The timing makes the problem more urgent. Europe’s chemical industry alone includes around 31,000 companies, many operating ageing infrastructure. At the same time, experienced inspectors are retiring faster than new specialists enter the field, while the volume and complexity of inspection data continues to grow.
deeplify has built an end-to-end AI platform for industrial inspection and asset integrity management, connecting the complete workflow from raw sensor data and imagery through to automated defect analysis and fully auditable reporting. Instead of adding dashboards to existing workflows, the platform aims to rebuild the operational layer from the ground up. In practice, this can mean up to 70% less conventional inspection time, a 66% reduction in reporting errors, fewer unnecessary repairs, and full digital traceability across the process.
The company’s insight came from direct industrial work, not abstract market analysis. Early AI projects exposed how outdated inspection workflows were, leading to a project with Open Grid Europe, Germany’s largest gas transmission operator, which became deeplify’s first product customer. Pilots with Swedish industrial giant SKF followed, and today the platform is used by multiple inspection firms serving global energy majors, including Shell.
“deeplify’s solution helps us to completely change how we do quality management today” says David Pawlik, Digitalisation Manager at Open Grid Europe.
The team behind this is not one that stumbled onto the problem.
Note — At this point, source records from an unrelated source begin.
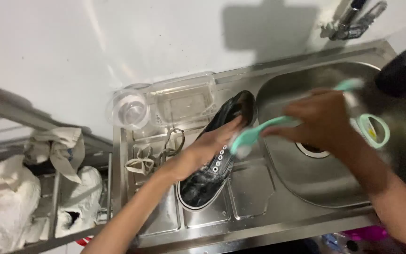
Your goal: Scrubbing the midsole and upper of a black sneaker using a toothbrush and cleaning solution over a sink.
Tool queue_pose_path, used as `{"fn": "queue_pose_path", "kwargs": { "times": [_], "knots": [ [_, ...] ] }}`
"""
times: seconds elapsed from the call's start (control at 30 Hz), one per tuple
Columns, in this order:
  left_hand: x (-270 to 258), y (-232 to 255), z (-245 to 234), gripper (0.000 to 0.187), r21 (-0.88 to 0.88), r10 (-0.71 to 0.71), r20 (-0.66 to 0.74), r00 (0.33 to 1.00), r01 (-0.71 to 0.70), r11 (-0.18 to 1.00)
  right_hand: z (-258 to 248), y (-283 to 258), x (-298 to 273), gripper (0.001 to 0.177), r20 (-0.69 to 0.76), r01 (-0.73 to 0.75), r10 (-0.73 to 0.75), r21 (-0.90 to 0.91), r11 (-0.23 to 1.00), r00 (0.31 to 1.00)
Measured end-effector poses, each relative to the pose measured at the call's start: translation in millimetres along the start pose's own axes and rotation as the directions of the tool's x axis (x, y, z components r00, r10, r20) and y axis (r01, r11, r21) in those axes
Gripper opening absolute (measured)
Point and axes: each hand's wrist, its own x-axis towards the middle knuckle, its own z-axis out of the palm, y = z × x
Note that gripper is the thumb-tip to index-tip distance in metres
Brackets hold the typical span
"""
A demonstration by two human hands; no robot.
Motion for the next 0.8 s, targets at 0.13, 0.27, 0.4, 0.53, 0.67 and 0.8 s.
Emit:
{"fn": "queue_pose_path", "kwargs": {
  "times": [0.13, 0.27, 0.4, 0.53, 0.67, 0.8],
  "knots": [
    [-6.0, 20.0, 3.1, 0.086, 0.564, -0.177, -0.221, 0.959, 0.274, 0.779, -0.2, 13.1, -16.5, 0.074, -0.029, -0.067, 0.064, -0.141, 0.988, 0.998],
    [-11.2, 22.8, 6.9, 0.102, 0.636, -0.24, -0.242, 0.94, 0.34, 0.692, 10.0, -10.2, -6.1, 0.067, 0.0, 0.019, -0.019, 0.002, 1.0, 1.0],
    [-11.0, 12.7, 11.2, 0.073, 0.742, -0.117, -0.234, 0.965, 0.255, 0.62, 10.7, -15.3, -0.2, 0.051, 0.015, 0.017, -0.018, 0.065, 0.998, 1.0],
    [-16.9, -21.5, 1.5, 0.067, 0.681, 0.127, -0.13, 0.983, -0.004, 0.733, 7.0, -19.3, 3.0, 0.068, -0.006, 0.014, -0.014, 0.091, 0.996, 1.0],
    [-14.0, -29.2, 2.6, 0.059, 0.558, 0.327, -0.125, 0.937, -0.206, 0.804, 2.4, -47.4, 12.2, 0.063, -0.044, 0.057, -0.052, 0.138, 0.989, 0.998],
    [-16.9, -23.3, 6.0, 0.069, 0.482, -0.093, -0.214, 0.972, 0.188, 0.855, 8.8, -40.2, 9.1, 0.074, -0.107, -0.002, 0.016, 0.129, 0.992, 0.994]
  ]
}}
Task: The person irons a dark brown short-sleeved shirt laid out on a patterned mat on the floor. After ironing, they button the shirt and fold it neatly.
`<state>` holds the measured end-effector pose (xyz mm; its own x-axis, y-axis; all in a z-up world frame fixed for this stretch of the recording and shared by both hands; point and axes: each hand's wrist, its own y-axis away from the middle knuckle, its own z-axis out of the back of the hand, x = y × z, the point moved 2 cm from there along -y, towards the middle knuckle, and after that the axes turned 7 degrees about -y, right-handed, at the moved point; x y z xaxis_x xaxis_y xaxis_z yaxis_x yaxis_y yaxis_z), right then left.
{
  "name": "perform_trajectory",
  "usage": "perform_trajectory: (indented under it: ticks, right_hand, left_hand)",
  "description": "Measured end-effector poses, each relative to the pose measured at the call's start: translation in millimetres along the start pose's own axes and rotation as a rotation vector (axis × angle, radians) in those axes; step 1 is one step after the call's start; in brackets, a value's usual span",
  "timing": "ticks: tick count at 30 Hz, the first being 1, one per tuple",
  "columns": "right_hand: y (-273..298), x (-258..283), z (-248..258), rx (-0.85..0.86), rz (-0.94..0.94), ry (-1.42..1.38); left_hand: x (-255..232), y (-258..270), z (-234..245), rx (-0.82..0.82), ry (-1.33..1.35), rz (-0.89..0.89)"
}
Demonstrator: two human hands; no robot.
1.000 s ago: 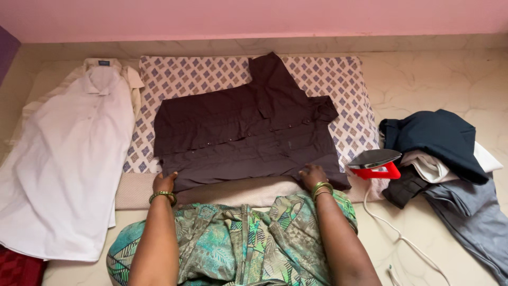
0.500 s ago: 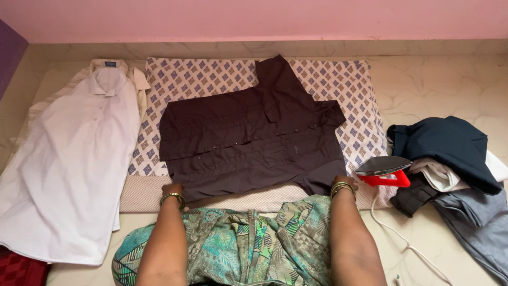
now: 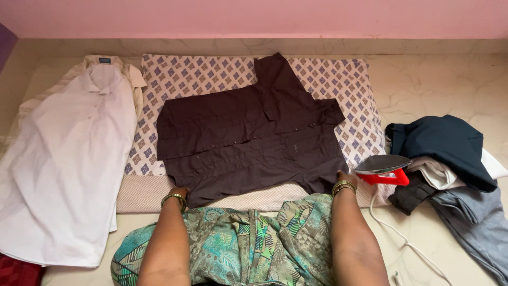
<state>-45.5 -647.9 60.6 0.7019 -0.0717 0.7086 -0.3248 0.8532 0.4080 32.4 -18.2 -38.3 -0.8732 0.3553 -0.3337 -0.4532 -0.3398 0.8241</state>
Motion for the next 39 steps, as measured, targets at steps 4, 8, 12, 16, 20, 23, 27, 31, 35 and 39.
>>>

Jan Löwer trained as a physicist before founding a data science agency to prove AI belongs in the physical economy.
Christoph Siemer, COO, spent over a decade at BP, giving him deep exposure to the industrial processes, operational pressures, and inefficiencies deeplify is built to solve. Felix Asanger cracked the technical challenge that defeated everyone else: making AI interpret inspection data at safety-critical precision.
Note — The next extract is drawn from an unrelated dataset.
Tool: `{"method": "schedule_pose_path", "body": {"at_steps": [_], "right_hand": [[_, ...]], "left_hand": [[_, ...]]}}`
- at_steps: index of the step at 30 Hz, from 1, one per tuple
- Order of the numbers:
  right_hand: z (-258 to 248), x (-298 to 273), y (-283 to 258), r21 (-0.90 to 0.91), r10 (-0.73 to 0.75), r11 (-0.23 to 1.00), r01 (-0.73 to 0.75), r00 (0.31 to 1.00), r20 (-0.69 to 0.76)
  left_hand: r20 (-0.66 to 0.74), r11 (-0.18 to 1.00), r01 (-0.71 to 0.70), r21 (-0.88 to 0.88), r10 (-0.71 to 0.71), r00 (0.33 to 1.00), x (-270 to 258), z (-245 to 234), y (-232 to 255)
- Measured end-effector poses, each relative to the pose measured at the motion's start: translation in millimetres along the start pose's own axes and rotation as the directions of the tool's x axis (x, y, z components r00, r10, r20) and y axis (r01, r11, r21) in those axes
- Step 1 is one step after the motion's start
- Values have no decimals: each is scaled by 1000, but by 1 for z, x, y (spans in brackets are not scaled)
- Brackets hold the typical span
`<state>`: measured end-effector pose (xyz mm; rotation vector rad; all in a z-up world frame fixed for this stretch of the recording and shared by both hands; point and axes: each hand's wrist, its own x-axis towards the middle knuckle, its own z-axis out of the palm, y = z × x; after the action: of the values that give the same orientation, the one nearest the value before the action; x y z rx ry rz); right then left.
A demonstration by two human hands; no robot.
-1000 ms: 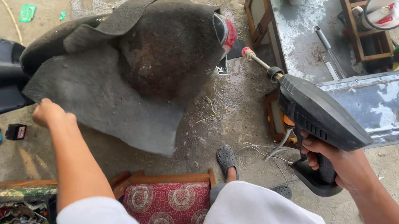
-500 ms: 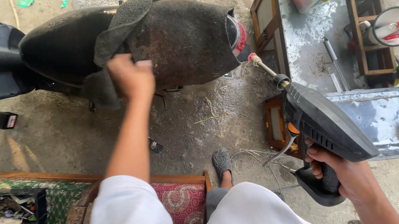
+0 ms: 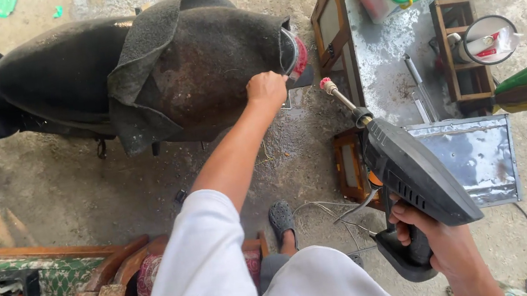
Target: Cleaning a motorcycle using a pressure washer and a cloth.
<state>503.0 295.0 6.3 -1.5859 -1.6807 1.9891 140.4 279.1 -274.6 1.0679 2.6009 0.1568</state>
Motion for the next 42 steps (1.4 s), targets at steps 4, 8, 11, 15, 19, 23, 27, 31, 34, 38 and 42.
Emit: {"method": "schedule_pose_path", "body": {"at_steps": [4,8,11,15,19,23,27,31,34,38,42], "right_hand": [[-1,-1,1,-6,31,999,-32,999,-32],[-4,-3,0,-22,27,999,-29,997,-70],[-3,-3,-3,-4,29,1000,-29,996,-80],[-5,-5,-8,-3,36,999,-37,992,-123],[-1,-3,-9,17,7,1000,-6,999,-47],[16,9,-12,20,-9,1000,8,998,68],[36,25,-16,42,-7,999,1,991,132],[50,44,-22,-15,10,1000,-8,992,126],[54,53,-24,-39,-7,999,12,991,131],[53,58,-25,-53,-1,999,8,992,124],[59,53,-31,-66,-11,998,21,989,149]], "left_hand": [[-107,967,-65,-247,40,993,-3,-34,-9],[-221,836,-20,-548,-122,968,17,-83,24],[-133,742,96,-664,-243,961,61,-92,62],[32,729,134,-671,-152,988,59,-96,54],[-401,932,298,-207,-358,843,39,-68,-31],[-347,902,349,-255,-422,837,14,-27,-146],[-80,629,443,-639,-627,775,-27,-50,-186],[138,-91,109,-990,-797,588,-56,19,-288],[342,-352,96,-931,-749,568,-86,68,-345],[189,281,641,-714,-804,564,-150,-101,-229],[-174,680,533,-504,-684,708,-111,-50,-266]]}}
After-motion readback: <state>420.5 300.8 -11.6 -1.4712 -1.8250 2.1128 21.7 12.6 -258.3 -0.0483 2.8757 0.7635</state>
„The founders combine exceptional industry expertise with a deep understanding of its customers’ challenges,” says Tom Villinger, CEO of D11Z. Ventures “deeplify has developed proprietary technology for a previously highly under-digitized and safety-critical industrial infrastructure.“
The fresh capital will be used to expand the platform’s infrastructure and accelerate deployments across energy, oil & gas, chemicals, and transportation, helping modernise how critical infrastructure is inspected and managed.
About deeplify
deeplify builds AI software for industrial inspection and asset integrity management. Its end-to-end platform connects task management, AI-driven defect analysis, asset registration, and auditable reporting – replacing fragmented manual workflows with intelligent systems built for safety-critical environments. Current customers and partners include Open Grid Europe and inspection firms serving global energy Supermajors. deeplify is based in Germany.